_What the task requires:_ Search the records for "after". Copy every line where it appears.

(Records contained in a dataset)
▼

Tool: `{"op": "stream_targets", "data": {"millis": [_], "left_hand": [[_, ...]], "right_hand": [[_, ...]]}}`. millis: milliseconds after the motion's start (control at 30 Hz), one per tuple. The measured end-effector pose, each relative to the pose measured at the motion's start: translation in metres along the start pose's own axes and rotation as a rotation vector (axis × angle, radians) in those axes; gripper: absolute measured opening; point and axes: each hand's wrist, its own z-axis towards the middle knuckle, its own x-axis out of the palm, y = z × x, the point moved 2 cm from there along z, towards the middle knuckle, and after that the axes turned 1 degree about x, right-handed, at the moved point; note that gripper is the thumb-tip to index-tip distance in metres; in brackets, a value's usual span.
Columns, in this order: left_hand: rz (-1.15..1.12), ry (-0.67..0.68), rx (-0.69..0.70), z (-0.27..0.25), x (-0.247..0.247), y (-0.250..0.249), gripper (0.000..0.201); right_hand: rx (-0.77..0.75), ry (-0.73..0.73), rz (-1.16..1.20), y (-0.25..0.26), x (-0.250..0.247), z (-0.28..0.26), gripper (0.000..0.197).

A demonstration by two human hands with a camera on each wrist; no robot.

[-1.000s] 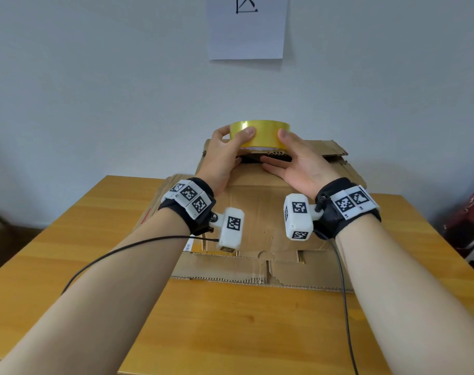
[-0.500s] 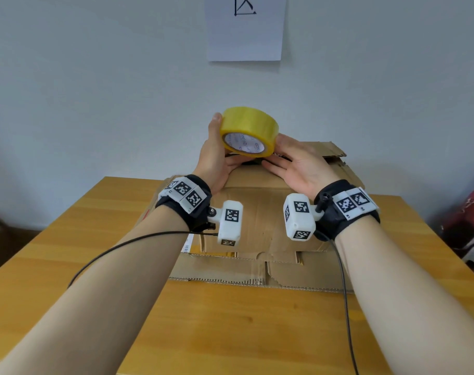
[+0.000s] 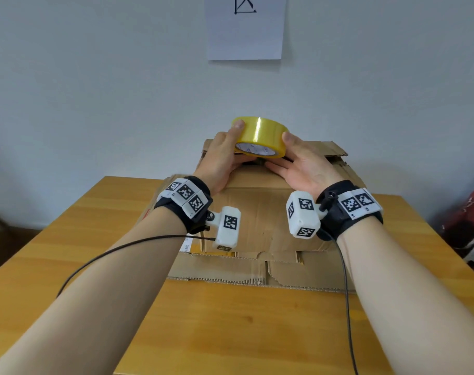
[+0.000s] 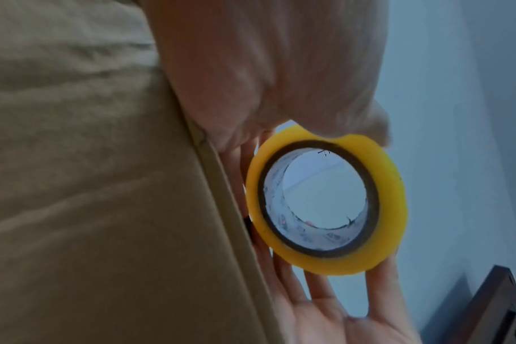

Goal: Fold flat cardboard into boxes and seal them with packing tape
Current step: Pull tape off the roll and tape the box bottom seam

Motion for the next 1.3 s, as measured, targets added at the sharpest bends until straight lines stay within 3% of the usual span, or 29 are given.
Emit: {"op": "stream_targets", "data": {"millis": [100, 267, 600, 1300], "left_hand": [[0.105, 0.037, 0.022, -0.0025, -0.0003, 0.0025, 0.095], [0.109, -0.046, 0.06, -0.0025, -0.0029, 0.0021, 0.097], [0.091, -0.118, 0.085, -0.0032, -0.0055, 0.0029, 0.092], [0.151, -0.173, 0.135, -0.0057, -0.0051, 0.0066, 0.09]], "right_hand": [[-0.047, -0.025, 0.037, -0.0008, -0.0006, -0.0003, 0.061], [-0.073, -0.091, 0.087, -0.0006, -0.0008, -0.0023, 0.023], [-0.126, -0.154, -0.002, -0.0045, 0.0035, -0.0001, 0.018], [-0.08, -0.19, -0.055, -0.0041, 0.0064, -0.0023, 0.007]]}}
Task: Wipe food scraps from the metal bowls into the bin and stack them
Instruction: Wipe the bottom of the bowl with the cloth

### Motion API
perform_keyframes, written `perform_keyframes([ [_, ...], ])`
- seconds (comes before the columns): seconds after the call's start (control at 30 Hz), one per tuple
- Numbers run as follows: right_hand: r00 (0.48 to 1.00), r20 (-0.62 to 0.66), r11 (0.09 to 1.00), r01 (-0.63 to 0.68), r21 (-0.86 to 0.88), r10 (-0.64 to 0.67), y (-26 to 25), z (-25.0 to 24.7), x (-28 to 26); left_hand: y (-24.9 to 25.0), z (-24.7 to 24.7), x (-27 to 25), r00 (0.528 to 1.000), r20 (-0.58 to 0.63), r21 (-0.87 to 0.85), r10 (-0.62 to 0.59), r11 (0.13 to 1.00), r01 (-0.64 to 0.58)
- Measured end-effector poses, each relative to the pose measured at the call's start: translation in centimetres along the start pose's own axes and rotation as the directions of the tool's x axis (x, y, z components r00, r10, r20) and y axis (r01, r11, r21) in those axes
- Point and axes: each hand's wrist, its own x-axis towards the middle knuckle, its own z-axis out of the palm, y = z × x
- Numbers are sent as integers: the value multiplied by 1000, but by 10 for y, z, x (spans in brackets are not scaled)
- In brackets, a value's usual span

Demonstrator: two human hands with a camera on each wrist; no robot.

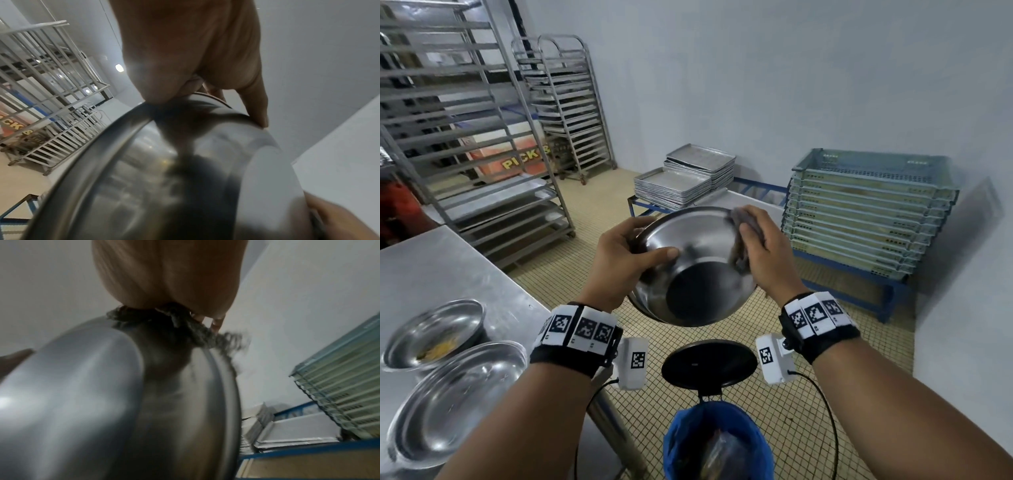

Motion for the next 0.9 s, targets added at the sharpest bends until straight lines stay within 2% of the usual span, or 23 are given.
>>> perform_keyframes([
  [0.07, 999, -6, 999, -41, 31, 42, 4, 0, -2, -4, -4, 1, 1000, -21, -38, -16, 999, 15],
  [0.2, 994, -2, 993, 108, -43, -108, -17, 8, 11, -10, 2, 1, 998, -6, -71, -63, 996, 62],
  [0.27, 990, 10, 988, 142, -68, -142, -19, 9, 18, -9, 0, -1, 998, -22, -111, -67, 992, 64],
  [0.4, 1000, -11, 995, -22, 102, 24, -1, 7, 16, -9, -13, 0, 995, -74, -177, -63, 983, 49],
  [0.47, 999, -27, 997, -20, 72, 22, 2, 11, 14, -11, -18, 0, 997, -51, -116, -54, 992, 48],
  [0.53, 999, -54, 1000, 7, 21, -6, -2, 13, 17, -12, -23, 5, 1000, 15, 70, -25, 997, 24],
  [0.6, 996, -26, 996, 79, -41, -80, -10, 15, 20, -5, -25, 11, 995, 97, 290, -5, 957, -23],
  [0.67, 979, 48, 970, 201, -137, -196, -21, 20, 20, 7, -20, 18, 978, 208, 433, -5, 897, -87],
  [0.77, 950, 91, 927, 311, -210, -298, -33, 28, 19, 19, -7, 25, 940, 342, 480, -7, 861, -169],
  [0.83, 949, 78, 928, 316, -197, -306, -32, 31, 17, 20, -5, 27, 945, 327, 458, -1, 875, -157],
  [0.9, 972, 33, 963, 234, -137, -232, -17, 31, 11, 15, -11, 26, 968, 249, 403, 18, 907, -120],
])
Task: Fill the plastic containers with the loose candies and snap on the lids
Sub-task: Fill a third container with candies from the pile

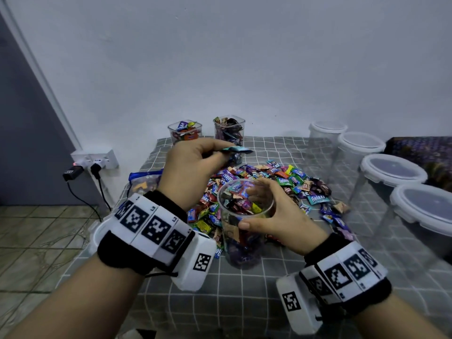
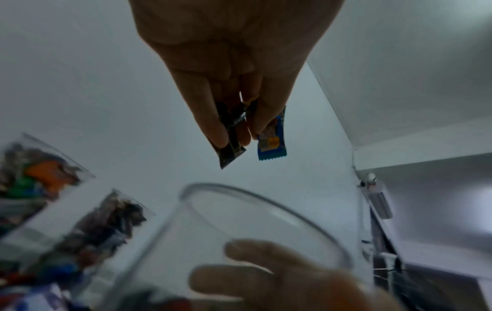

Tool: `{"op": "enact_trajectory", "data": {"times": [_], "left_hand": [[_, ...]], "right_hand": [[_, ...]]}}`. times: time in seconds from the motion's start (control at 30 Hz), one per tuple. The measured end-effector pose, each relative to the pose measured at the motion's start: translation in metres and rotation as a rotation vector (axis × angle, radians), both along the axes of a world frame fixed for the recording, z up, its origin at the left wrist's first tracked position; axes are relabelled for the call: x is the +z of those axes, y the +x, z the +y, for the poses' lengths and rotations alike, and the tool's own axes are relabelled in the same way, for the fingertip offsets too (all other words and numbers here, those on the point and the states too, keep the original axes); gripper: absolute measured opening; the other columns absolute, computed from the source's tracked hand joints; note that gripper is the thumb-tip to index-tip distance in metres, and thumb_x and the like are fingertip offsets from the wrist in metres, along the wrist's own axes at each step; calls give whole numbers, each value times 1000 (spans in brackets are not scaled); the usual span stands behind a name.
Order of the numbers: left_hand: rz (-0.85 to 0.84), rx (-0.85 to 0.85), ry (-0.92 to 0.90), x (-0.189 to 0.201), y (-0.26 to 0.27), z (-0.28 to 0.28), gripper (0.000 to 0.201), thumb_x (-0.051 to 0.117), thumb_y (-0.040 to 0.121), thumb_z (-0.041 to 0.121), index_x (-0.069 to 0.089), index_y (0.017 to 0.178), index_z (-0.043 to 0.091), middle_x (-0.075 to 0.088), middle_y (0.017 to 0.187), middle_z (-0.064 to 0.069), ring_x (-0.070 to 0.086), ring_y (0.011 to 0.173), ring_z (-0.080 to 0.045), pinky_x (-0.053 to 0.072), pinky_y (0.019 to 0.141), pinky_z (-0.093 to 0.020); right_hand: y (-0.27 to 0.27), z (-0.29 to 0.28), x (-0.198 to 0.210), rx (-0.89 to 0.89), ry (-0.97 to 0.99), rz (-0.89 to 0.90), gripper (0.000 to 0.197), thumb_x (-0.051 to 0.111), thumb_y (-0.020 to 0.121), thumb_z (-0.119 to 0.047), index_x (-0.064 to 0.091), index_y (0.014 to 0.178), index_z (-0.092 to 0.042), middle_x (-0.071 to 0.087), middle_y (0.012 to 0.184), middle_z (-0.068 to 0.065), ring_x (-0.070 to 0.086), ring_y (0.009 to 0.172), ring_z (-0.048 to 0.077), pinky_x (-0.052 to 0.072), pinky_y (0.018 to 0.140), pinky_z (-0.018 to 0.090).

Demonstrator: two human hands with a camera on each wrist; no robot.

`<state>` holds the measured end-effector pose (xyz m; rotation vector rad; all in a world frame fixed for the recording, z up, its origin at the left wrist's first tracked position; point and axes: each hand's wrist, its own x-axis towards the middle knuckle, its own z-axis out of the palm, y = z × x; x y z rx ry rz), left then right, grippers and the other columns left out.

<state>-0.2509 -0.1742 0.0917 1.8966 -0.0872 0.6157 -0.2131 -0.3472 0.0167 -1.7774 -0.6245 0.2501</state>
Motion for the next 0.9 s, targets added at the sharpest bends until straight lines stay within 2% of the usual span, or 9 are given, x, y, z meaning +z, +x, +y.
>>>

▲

_Written response:_
Tool: `{"op": "stream_targets", "data": {"millis": [_], "left_hand": [[_, ...]], "right_hand": [[_, ...]]}}`. millis: milliseconds after the motion's start (control at 30 Hz), one per tuple. The measured end-effector pose, each relative to the pose measured at the motion's start: translation in metres along the start pose's own axes and rotation as a rotation vector (axis × angle, radians) in those axes; gripper: absolute measured opening; point and axes: each hand's wrist, its own z-axis towards the middle knuckle, its own x-axis out of the palm, y = z × x, the point moved 2 cm from there along z, towards the middle knuckle, and after that the axes turned 1 degree about x, right-handed, at the moved point; note that gripper is the thumb-tip to index-tip distance in metres; in brackets, a value's usual span.
- seconds (comes before the columns): seconds after the call's start (control at 30 Hz), one per tuple

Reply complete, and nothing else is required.